| WORK TASK |
Print the listing in its entirety and exactly, leaving out images.
____________________
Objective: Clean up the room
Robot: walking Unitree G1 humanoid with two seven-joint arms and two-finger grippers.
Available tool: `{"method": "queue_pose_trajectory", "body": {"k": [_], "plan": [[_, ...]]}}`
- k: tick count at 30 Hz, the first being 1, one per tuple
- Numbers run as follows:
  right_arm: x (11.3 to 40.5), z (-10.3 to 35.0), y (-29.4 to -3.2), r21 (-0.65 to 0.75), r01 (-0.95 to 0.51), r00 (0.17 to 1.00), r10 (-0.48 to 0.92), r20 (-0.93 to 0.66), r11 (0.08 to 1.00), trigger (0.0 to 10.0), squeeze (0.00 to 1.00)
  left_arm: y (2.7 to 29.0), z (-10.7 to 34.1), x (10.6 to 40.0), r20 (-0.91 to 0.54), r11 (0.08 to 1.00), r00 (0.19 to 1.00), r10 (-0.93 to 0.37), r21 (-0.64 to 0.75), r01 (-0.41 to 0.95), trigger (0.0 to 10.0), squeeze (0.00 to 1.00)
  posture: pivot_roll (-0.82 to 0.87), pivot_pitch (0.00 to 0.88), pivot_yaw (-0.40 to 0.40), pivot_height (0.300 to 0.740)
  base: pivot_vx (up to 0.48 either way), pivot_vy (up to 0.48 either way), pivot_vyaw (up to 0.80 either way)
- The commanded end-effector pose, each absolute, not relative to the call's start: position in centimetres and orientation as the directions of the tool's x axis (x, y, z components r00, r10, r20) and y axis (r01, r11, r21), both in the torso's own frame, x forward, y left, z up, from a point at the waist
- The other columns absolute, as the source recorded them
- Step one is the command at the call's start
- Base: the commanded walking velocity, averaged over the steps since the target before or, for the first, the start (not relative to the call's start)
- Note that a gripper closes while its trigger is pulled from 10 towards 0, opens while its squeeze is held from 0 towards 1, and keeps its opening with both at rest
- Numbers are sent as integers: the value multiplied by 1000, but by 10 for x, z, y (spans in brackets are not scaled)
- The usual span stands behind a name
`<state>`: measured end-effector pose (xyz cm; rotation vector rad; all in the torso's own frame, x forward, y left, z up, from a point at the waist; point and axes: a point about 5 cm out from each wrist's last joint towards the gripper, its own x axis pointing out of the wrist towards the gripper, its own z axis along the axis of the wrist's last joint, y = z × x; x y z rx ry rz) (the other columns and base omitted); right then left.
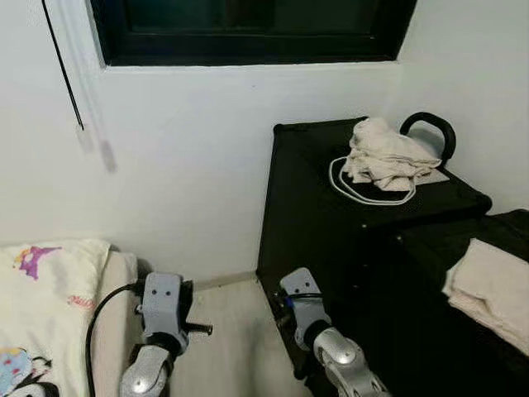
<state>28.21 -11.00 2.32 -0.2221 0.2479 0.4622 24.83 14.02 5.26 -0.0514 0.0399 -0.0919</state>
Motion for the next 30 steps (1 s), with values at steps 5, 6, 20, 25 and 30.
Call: {"method": "queue_pose_trajectory", "body": {"k": [5, 6, 20, 25, 30], "plan": [[280, 21, -110, -157, -467, 863, 411, -293, 870, 10000, 0, 140, 51, 249, -47, 994, 995, -92, -61, 89, 10000, 0, -38, 0, -55, 740, 0, 0, 0], [280, 21, -110, -157, -469, 863, 412, -293, 869, 10000, 0, 140, 51, 249, -48, 994, 995, -90, -60, 87, 10000, 0, -36, 0, -55, 740, 0, 0, 0], [279, 17, -106, -171, -466, 862, 401, -310, 868, 10000, 0, 147, 39, 245, -123, 998, 991, -59, -18, 57, 10000, 0, -17, 0, -43, 740, 0, 0, 0], [279, 17, -106, -176, -462, 864, 396, -311, 869, 10000, 0, 146, 39, 245, -124, 998, 990, -63, -17, 61, 10000, 0, -15, 0, -40, 740, 0, 0, 0], [277, 16, -106, -185, -461, 866, 394, -308, 868, 10000, 0, 144, 38, 246, -127, 998, 990, -62, -19, 60, 10000, 0, -12, 0, -35, 740, 0, 0, 320]]}}
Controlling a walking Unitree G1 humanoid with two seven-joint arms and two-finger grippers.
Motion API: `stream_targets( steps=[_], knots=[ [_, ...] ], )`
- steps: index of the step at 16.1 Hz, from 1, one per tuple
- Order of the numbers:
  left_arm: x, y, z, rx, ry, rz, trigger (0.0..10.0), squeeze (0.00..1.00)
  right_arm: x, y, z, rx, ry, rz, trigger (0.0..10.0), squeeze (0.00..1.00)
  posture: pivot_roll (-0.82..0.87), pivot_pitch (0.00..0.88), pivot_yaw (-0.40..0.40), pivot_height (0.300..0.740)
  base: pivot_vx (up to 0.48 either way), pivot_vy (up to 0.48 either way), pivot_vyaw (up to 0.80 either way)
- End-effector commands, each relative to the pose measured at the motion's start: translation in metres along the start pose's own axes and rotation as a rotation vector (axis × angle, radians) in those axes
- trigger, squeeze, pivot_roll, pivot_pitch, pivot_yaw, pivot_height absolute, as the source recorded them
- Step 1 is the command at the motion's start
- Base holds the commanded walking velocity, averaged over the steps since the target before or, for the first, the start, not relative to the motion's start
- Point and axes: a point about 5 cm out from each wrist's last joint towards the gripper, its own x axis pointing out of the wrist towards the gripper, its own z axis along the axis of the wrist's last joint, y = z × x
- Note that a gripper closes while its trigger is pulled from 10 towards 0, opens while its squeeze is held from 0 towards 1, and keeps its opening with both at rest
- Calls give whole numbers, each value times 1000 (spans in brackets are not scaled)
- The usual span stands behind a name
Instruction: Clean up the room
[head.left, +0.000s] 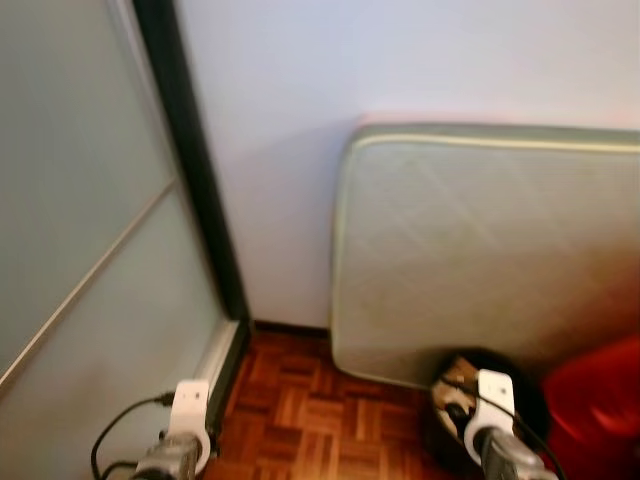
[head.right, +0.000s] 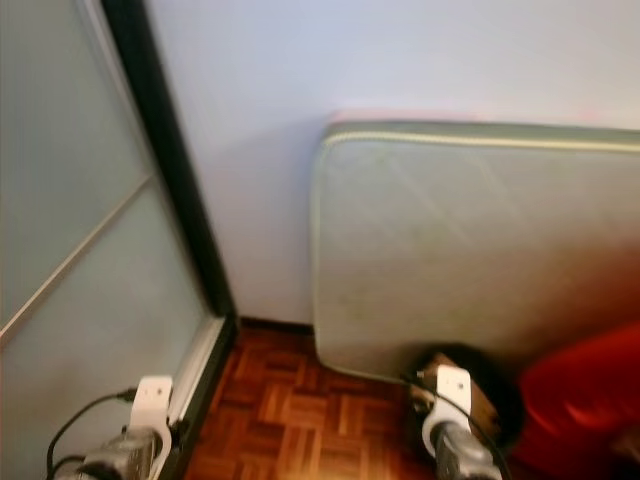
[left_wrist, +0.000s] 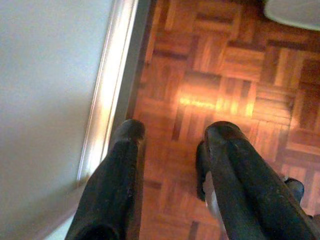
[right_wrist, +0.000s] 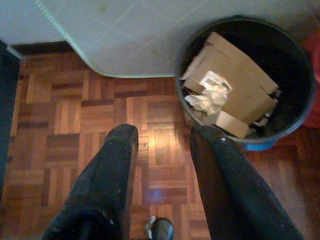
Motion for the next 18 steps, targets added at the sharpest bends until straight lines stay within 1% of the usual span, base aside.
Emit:
stream_targets(
  steps=[1,2,3,9,14,15,16,18],
  knots=[
    [1,-3,8,2,-24,-6,10000,0,-1,-3,-2,11,9,-14,10000,0,53,0,-15,740,0,0,0],
    [1,-4,8,0,-25,-6,10000,0,-1,-3,-2,8,12,-13,10000,0,53,0,-16,740,0,0,0],
    [1,-4,8,-1,-25,-7,10000,0,-1,-3,-2,-1,15,-11,10000,0,54,0,-17,740,0,0,-631],
    [1,-4,7,-3,-26,-8,10000,0,-1,-4,-3,-20,25,-7,10000,0,50,0,-17,740,0,0,-800],
    [0,-6,6,-21,-38,-7,10000,0,-1,-6,-4,-39,31,-7,10000,0,33,0,-24,740,0,0,-798],
    [0,-6,6,-16,-39,-5,10000,0,-1,-6,-4,-41,31,-7,10000,0,32,0,-22,740,0,0,-788],
    [0,-5,6,6,-37,-6,10000,0,-1,-6,-4,-44,33,-5,10000,0,28,0,-21,740,0,0,-788],
    [0,-4,6,14,-37,-4,10000,0,-1,-5,-5,-48,36,-2,10000,0,26,0,-17,740,0,-418,-788]
  ],
)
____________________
| FINISHED EXERCISE |
Objective: Clean up the room
Robot: walking Unitree G1 humanoid with two seven-joint arms and two-finger grippers.
Available tool: `{"method": "queue_pose_trajectory", "body": {"k": [_], "plan": [[_, ...]]}}`
- k: tick count at 30 Hz, the first being 1, one per tuple
- Numbers run as follows:
  right_arm: x (11.3 to 40.5), z (-10.3 to 35.0), y (-29.4 to -3.2), r21 (-0.65 to 0.75), r01 (-0.95 to 0.51), r00 (0.17 to 1.00), r10 (-0.48 to 0.92), r20 (-0.93 to 0.66), r11 (0.08 to 1.00), trigger (0.0 to 10.0), squeeze (0.00 to 1.00)
  left_arm: y (2.7 to 29.0), z (-10.7 to 34.1), x (10.6 to 40.0), r20 (-0.91 to 0.54), r11 (0.08 to 1.00), r00 (0.19 to 1.00), r10 (-0.93 to 0.37), r21 (-0.64 to 0.75), r01 (-0.41 to 0.95), trigger (0.0 to 10.0), squeeze (0.00 to 1.00)
  posture: pivot_roll (-0.82 to 0.87), pivot_pitch (0.00 to 0.88), pivot_yaw (-0.40 to 0.40), pivot_height (0.300 to 0.740)
  base: pivot_vx (up to 0.48 either way), pivot_vy (up to 0.48 either way), pivot_vyaw (up to 0.80 either way)
- The commanded end-effector pose, each absolute, not relative to the call's start: position in centimetres and orientation as the directions of the tool's x axis (x, y, z components r00, r10, r20) and y axis (r01, r11, r21), both in the torso's own frame, x forward, y left, z up, from a point at the waist
- The other columns absolute, as the source recorded them
- Step one is the command at the call's start
- Base: the commanded walking velocity, averaged over the steps since the target before or, for the first, the start (not relative to the call's start)
- Note that a gripper closes while its trigger is pulled from 10 towards 0, opens while its squeeze is held from 0 towards 1, and keeps its opening with both at rest
- Numbers are sent as integers: the value multiplied by 1000, but by 10 for x, z, y (spans in brackets are not scaled)
- The usual span stands behind a name
`<state>`: measured end-effector pose (xyz cm; rotation vector rad; all in the torso's own frame, x forward, y left, z up, from a point at the waist; point and axes: a point about 5 cm out from each wrist's last joint towards the gripper, its own x axis pointing out of the wrist towards the gripper, its own z axis along the axis of the wrist's last joint, y = z × x; x y z rx ry rz) (the other columns and base omitted); right then left.
<state>28.21 -11.00 2.32 -0.2221 0.2479 0.4622 24.83 14.02 5.26 -0.0514 0.0399 -0.0919</state>
Motion for the next 30 steps (1 s), with values at steps 5, 6, 20, 25 and 30.
Call: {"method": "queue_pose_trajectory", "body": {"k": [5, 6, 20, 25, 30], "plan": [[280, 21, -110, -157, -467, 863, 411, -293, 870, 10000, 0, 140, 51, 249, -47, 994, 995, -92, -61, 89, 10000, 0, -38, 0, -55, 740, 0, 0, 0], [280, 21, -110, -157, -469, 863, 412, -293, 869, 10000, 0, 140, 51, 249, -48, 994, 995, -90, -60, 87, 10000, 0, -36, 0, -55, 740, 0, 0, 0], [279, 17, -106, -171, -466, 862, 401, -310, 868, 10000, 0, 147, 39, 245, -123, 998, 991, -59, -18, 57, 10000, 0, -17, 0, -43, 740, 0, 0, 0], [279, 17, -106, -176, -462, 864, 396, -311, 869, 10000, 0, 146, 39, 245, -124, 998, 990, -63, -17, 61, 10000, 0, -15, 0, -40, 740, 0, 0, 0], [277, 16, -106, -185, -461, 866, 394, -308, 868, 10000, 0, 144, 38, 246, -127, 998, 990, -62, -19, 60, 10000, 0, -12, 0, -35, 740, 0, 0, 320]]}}
Controlling a walking Unitree G1 humanoid with two seven-joint arms and two-finger grippers.
Motion API: `stream_targets( steps=[_], knots=[ [_, ...] ], )`
- steps: index of the step at 16.1 Hz, from 1, one per tuple
- Order of the numbers:
  left_arm: x, y, z, rx, ry, rz, trigger (0.0..10.0), squeeze (0.00..1.00)
  right_arm: x, y, z, rx, ry, rz, trigger (0.0..10.0), squeeze (0.00..1.00)
  posture: pivot_roll (-0.82..0.87), pivot_pitch (0.00..0.88), pivot_yaw (-0.40..0.40), pivot_height (0.300..0.740)
  base: pivot_vx (up to 0.48 either way), pivot_vy (up to 0.48 either way), pivot_vyaw (up to 0.80 either way)
- End-effector commands, each relative to the pose measured at the motion's start: translation in metres along the start pose's own axes and rotation as a rotation vector (axis × angle, radians) in those axes
- trigger, squeeze, pivot_roll, pivot_pitch, pivot_yaw, pivot_height absolute, as the source recorded them
- Step 1 is the command at the motion's start
- Base holds the commanded walking velocity, averaged over the steps since the target before or, for the first, the start, not relative to the motion's start
- Point and axes: a point about 5 cm out from each wrist's last joint towards the gripper, its own x axis pointing out of the wrist towards the gripper, its own z axis along the axis of the wrist's last joint, y = z × x
- Note that a gripper closes while its trigger is pulled from 10 towards 0, opens while its squeeze is held from 0 towards 1, and keeps its opening with both at rest
- Calls give whole numbers, each value times 1000 (spans in brackets are not scaled)
- The usual span stands behind a name
Instruction: Clean up the room
[head.left, +0.000s] 
[head.right, +0.000s] 
[left_wrist, +0.000s] 
[right_wrist, +0.000s] 
Motion for the next 18 steps, targets added at the sharpest bends until straight lines stay within 1% of the usual span, base aside.
Emit:
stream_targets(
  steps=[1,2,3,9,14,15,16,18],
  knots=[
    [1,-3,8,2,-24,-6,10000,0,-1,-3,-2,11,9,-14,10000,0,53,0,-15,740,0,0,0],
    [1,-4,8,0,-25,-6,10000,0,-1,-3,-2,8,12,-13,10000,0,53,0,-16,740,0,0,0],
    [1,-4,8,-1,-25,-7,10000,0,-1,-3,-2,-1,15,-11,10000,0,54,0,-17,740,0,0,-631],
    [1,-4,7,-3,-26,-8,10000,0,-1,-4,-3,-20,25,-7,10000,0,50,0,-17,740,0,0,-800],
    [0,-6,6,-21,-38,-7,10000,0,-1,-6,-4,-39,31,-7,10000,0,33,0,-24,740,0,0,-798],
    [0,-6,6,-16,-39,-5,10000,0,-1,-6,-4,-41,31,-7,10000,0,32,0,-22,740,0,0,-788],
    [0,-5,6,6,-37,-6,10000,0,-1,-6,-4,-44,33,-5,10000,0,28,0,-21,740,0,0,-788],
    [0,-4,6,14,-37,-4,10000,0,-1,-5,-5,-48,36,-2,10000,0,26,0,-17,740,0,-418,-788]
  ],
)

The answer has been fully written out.